Pengamat politik sekaligus Direktur Eksekutif Indonesia Political Review (IPR), Ujang Komarudin punya cerita menarik di masa jelang Pilkada Serentak 2024. Ia mengaku dipercayai untuk membuat survei untuk memetakan sosok yang pantas diusung di kontestasi.
Tapi bukan itu bagian klimaks ceritanya. Ujang mengaku selama melakoni pemetaan sosok bakal calon kepala daerah (cakada), ia sempat menerima curahan hati dari salah satu sosok yang tak mau dia ungkap identitasnya.

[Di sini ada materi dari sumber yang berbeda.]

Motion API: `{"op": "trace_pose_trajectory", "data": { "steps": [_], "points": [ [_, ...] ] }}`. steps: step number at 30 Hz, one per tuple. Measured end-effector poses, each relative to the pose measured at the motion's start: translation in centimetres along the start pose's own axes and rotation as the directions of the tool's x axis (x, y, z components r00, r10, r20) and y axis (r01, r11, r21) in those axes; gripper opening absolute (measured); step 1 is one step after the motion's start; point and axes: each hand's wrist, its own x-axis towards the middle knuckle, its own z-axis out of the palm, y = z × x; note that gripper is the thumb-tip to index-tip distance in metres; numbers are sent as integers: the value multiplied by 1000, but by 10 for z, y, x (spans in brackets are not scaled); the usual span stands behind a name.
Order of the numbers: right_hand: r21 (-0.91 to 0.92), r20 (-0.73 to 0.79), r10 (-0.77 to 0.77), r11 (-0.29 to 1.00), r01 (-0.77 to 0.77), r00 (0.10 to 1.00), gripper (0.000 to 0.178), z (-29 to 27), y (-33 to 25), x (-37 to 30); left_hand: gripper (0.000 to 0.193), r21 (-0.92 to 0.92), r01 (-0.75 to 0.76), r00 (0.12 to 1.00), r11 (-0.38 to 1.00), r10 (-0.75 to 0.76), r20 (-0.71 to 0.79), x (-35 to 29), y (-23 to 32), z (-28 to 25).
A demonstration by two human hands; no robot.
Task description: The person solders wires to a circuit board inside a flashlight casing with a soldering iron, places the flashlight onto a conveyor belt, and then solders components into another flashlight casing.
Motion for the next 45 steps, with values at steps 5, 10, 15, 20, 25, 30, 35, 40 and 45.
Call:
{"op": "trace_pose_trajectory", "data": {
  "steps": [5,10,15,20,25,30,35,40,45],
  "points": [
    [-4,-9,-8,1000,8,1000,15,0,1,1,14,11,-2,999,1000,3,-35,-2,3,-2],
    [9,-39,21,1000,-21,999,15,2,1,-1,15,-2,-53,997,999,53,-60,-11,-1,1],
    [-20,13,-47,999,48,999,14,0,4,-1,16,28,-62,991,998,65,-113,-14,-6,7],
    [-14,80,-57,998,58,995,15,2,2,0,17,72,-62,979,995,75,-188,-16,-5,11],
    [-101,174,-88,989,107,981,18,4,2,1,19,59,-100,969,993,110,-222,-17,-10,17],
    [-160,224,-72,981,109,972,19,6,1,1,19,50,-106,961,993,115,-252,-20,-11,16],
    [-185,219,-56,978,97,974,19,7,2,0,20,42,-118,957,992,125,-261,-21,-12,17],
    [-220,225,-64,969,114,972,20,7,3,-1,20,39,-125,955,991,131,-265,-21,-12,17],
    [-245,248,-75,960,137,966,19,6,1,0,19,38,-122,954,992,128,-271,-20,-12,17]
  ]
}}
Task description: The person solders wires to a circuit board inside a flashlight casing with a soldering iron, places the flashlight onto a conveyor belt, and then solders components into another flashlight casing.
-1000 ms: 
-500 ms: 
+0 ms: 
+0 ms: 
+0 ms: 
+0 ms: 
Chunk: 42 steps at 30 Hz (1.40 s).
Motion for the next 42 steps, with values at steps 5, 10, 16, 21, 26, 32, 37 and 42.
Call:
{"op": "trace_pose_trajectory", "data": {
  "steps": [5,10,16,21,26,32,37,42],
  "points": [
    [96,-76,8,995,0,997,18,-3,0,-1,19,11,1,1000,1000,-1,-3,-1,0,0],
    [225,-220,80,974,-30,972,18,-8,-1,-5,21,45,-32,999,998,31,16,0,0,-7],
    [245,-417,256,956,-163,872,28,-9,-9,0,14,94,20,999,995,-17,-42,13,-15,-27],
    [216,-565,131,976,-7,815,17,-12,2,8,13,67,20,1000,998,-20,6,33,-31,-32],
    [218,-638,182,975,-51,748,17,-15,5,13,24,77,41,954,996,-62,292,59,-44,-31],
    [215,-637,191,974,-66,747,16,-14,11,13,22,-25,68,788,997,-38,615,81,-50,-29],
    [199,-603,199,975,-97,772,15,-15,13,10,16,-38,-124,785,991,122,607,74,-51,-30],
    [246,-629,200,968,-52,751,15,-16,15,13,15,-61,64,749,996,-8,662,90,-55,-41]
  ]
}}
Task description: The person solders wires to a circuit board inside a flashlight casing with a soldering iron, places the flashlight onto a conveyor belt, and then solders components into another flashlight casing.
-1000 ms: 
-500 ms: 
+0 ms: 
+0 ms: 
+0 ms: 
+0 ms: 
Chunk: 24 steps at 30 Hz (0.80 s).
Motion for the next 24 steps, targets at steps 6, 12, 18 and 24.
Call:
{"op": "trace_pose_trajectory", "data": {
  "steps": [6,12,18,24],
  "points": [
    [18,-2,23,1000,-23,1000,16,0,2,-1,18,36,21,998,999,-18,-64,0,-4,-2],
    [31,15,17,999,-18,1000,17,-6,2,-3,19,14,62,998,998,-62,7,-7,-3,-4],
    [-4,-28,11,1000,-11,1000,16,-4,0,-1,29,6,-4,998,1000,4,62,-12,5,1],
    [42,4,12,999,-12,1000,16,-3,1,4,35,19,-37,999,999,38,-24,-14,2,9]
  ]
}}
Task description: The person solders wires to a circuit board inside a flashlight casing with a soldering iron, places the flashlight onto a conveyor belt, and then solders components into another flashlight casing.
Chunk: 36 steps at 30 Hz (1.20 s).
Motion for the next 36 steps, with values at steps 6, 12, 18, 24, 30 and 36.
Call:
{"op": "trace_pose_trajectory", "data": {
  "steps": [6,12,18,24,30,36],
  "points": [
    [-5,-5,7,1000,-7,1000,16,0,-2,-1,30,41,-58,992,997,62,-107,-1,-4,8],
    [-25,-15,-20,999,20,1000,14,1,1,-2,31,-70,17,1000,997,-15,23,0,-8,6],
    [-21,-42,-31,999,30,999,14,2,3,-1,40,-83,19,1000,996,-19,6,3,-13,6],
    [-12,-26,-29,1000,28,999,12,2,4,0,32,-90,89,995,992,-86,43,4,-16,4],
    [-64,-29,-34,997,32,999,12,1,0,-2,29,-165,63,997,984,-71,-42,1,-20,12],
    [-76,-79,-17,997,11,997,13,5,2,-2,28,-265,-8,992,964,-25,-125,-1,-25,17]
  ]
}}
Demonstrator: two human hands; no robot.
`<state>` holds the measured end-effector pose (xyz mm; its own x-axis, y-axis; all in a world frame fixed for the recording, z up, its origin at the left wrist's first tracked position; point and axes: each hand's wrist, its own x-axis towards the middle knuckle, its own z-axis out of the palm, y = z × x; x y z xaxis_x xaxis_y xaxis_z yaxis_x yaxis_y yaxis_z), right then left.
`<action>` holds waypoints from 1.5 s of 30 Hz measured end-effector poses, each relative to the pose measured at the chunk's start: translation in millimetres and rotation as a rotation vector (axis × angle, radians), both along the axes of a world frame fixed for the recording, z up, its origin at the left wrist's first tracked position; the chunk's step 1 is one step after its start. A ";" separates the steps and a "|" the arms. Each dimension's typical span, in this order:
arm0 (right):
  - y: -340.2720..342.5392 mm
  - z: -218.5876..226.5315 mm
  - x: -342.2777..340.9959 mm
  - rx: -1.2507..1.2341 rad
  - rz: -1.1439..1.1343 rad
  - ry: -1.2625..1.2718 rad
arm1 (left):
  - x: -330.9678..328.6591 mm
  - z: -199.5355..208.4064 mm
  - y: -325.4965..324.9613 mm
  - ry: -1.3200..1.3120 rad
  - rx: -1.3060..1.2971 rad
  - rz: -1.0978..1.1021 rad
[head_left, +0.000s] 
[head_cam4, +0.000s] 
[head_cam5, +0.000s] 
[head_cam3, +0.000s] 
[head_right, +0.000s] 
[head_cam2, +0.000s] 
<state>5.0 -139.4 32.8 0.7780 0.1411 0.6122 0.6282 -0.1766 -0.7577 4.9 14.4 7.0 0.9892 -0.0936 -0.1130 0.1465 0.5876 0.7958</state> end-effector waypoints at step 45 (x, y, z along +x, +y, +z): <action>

Ceritanya berkisar soal beratnya perjuangan seseorang yang ingin maju kontestasi pilkada. Selain harus membayar lembaga survei demi menggenjot elektabilitas, rupanya para cakada yang hendak maju harus punya persiapan modal fantastis, sebesar Rp100 miliar, jika mau dilirik parpol.
"Ketika ingin mendapatkan rekomendasi sang kandidat itu harus menawarkan memberi uang Rp100 miliar bagi posisi calon gubernur. Jadi kemarin curhat, ketemu dia cerita ini penting, 'berapa?' 'Rp100 miliar harus ada di rekening' kata dia," tuturnya dalam diskusi bertajuk 'Aspirasi Parlemen untuk Pilkada Serentak Berkualitas' di Kompleks Parlemen Senayan, Jakarta Pusat, Kamis (18/7/2024).
Ujang melanjutkan, uang tersebut tidak boleh disimpan dalam satu rekening. Setidaknya, tutur dia, uang tersebut dipecah dalam tiga rekening. "Ini penting saya sampaikan sebagai bentuk pembelajaran bahwa bagaimana membangun kualitas demokrasi, termasuk membangun kualitas pilkada," ucap dia.
Lebih lanjut ia bercerita, ada seorang kandidat yang mengaku harus menyerahkan uang muka alias DP senilai Rp3 miliar ke satu partai, hanya untuk mendapatkan tiga kursi di satu kabupaten. Kalau hal seperti ini terus terjadi, kata dia, maka orang yang memiliki pendidikan dan memiliki pemikiran yang bagus akan sulit untuk bertarung.
"Ini kan mereduksi kita semua, mereduksi anak bangsa yang berprestasi untuk ikut berkontestasi. Ada memang anak muda yang dipaketkan dengan calon gubernur, karena memang dia dekat dengan petinggi partai," ucap dia.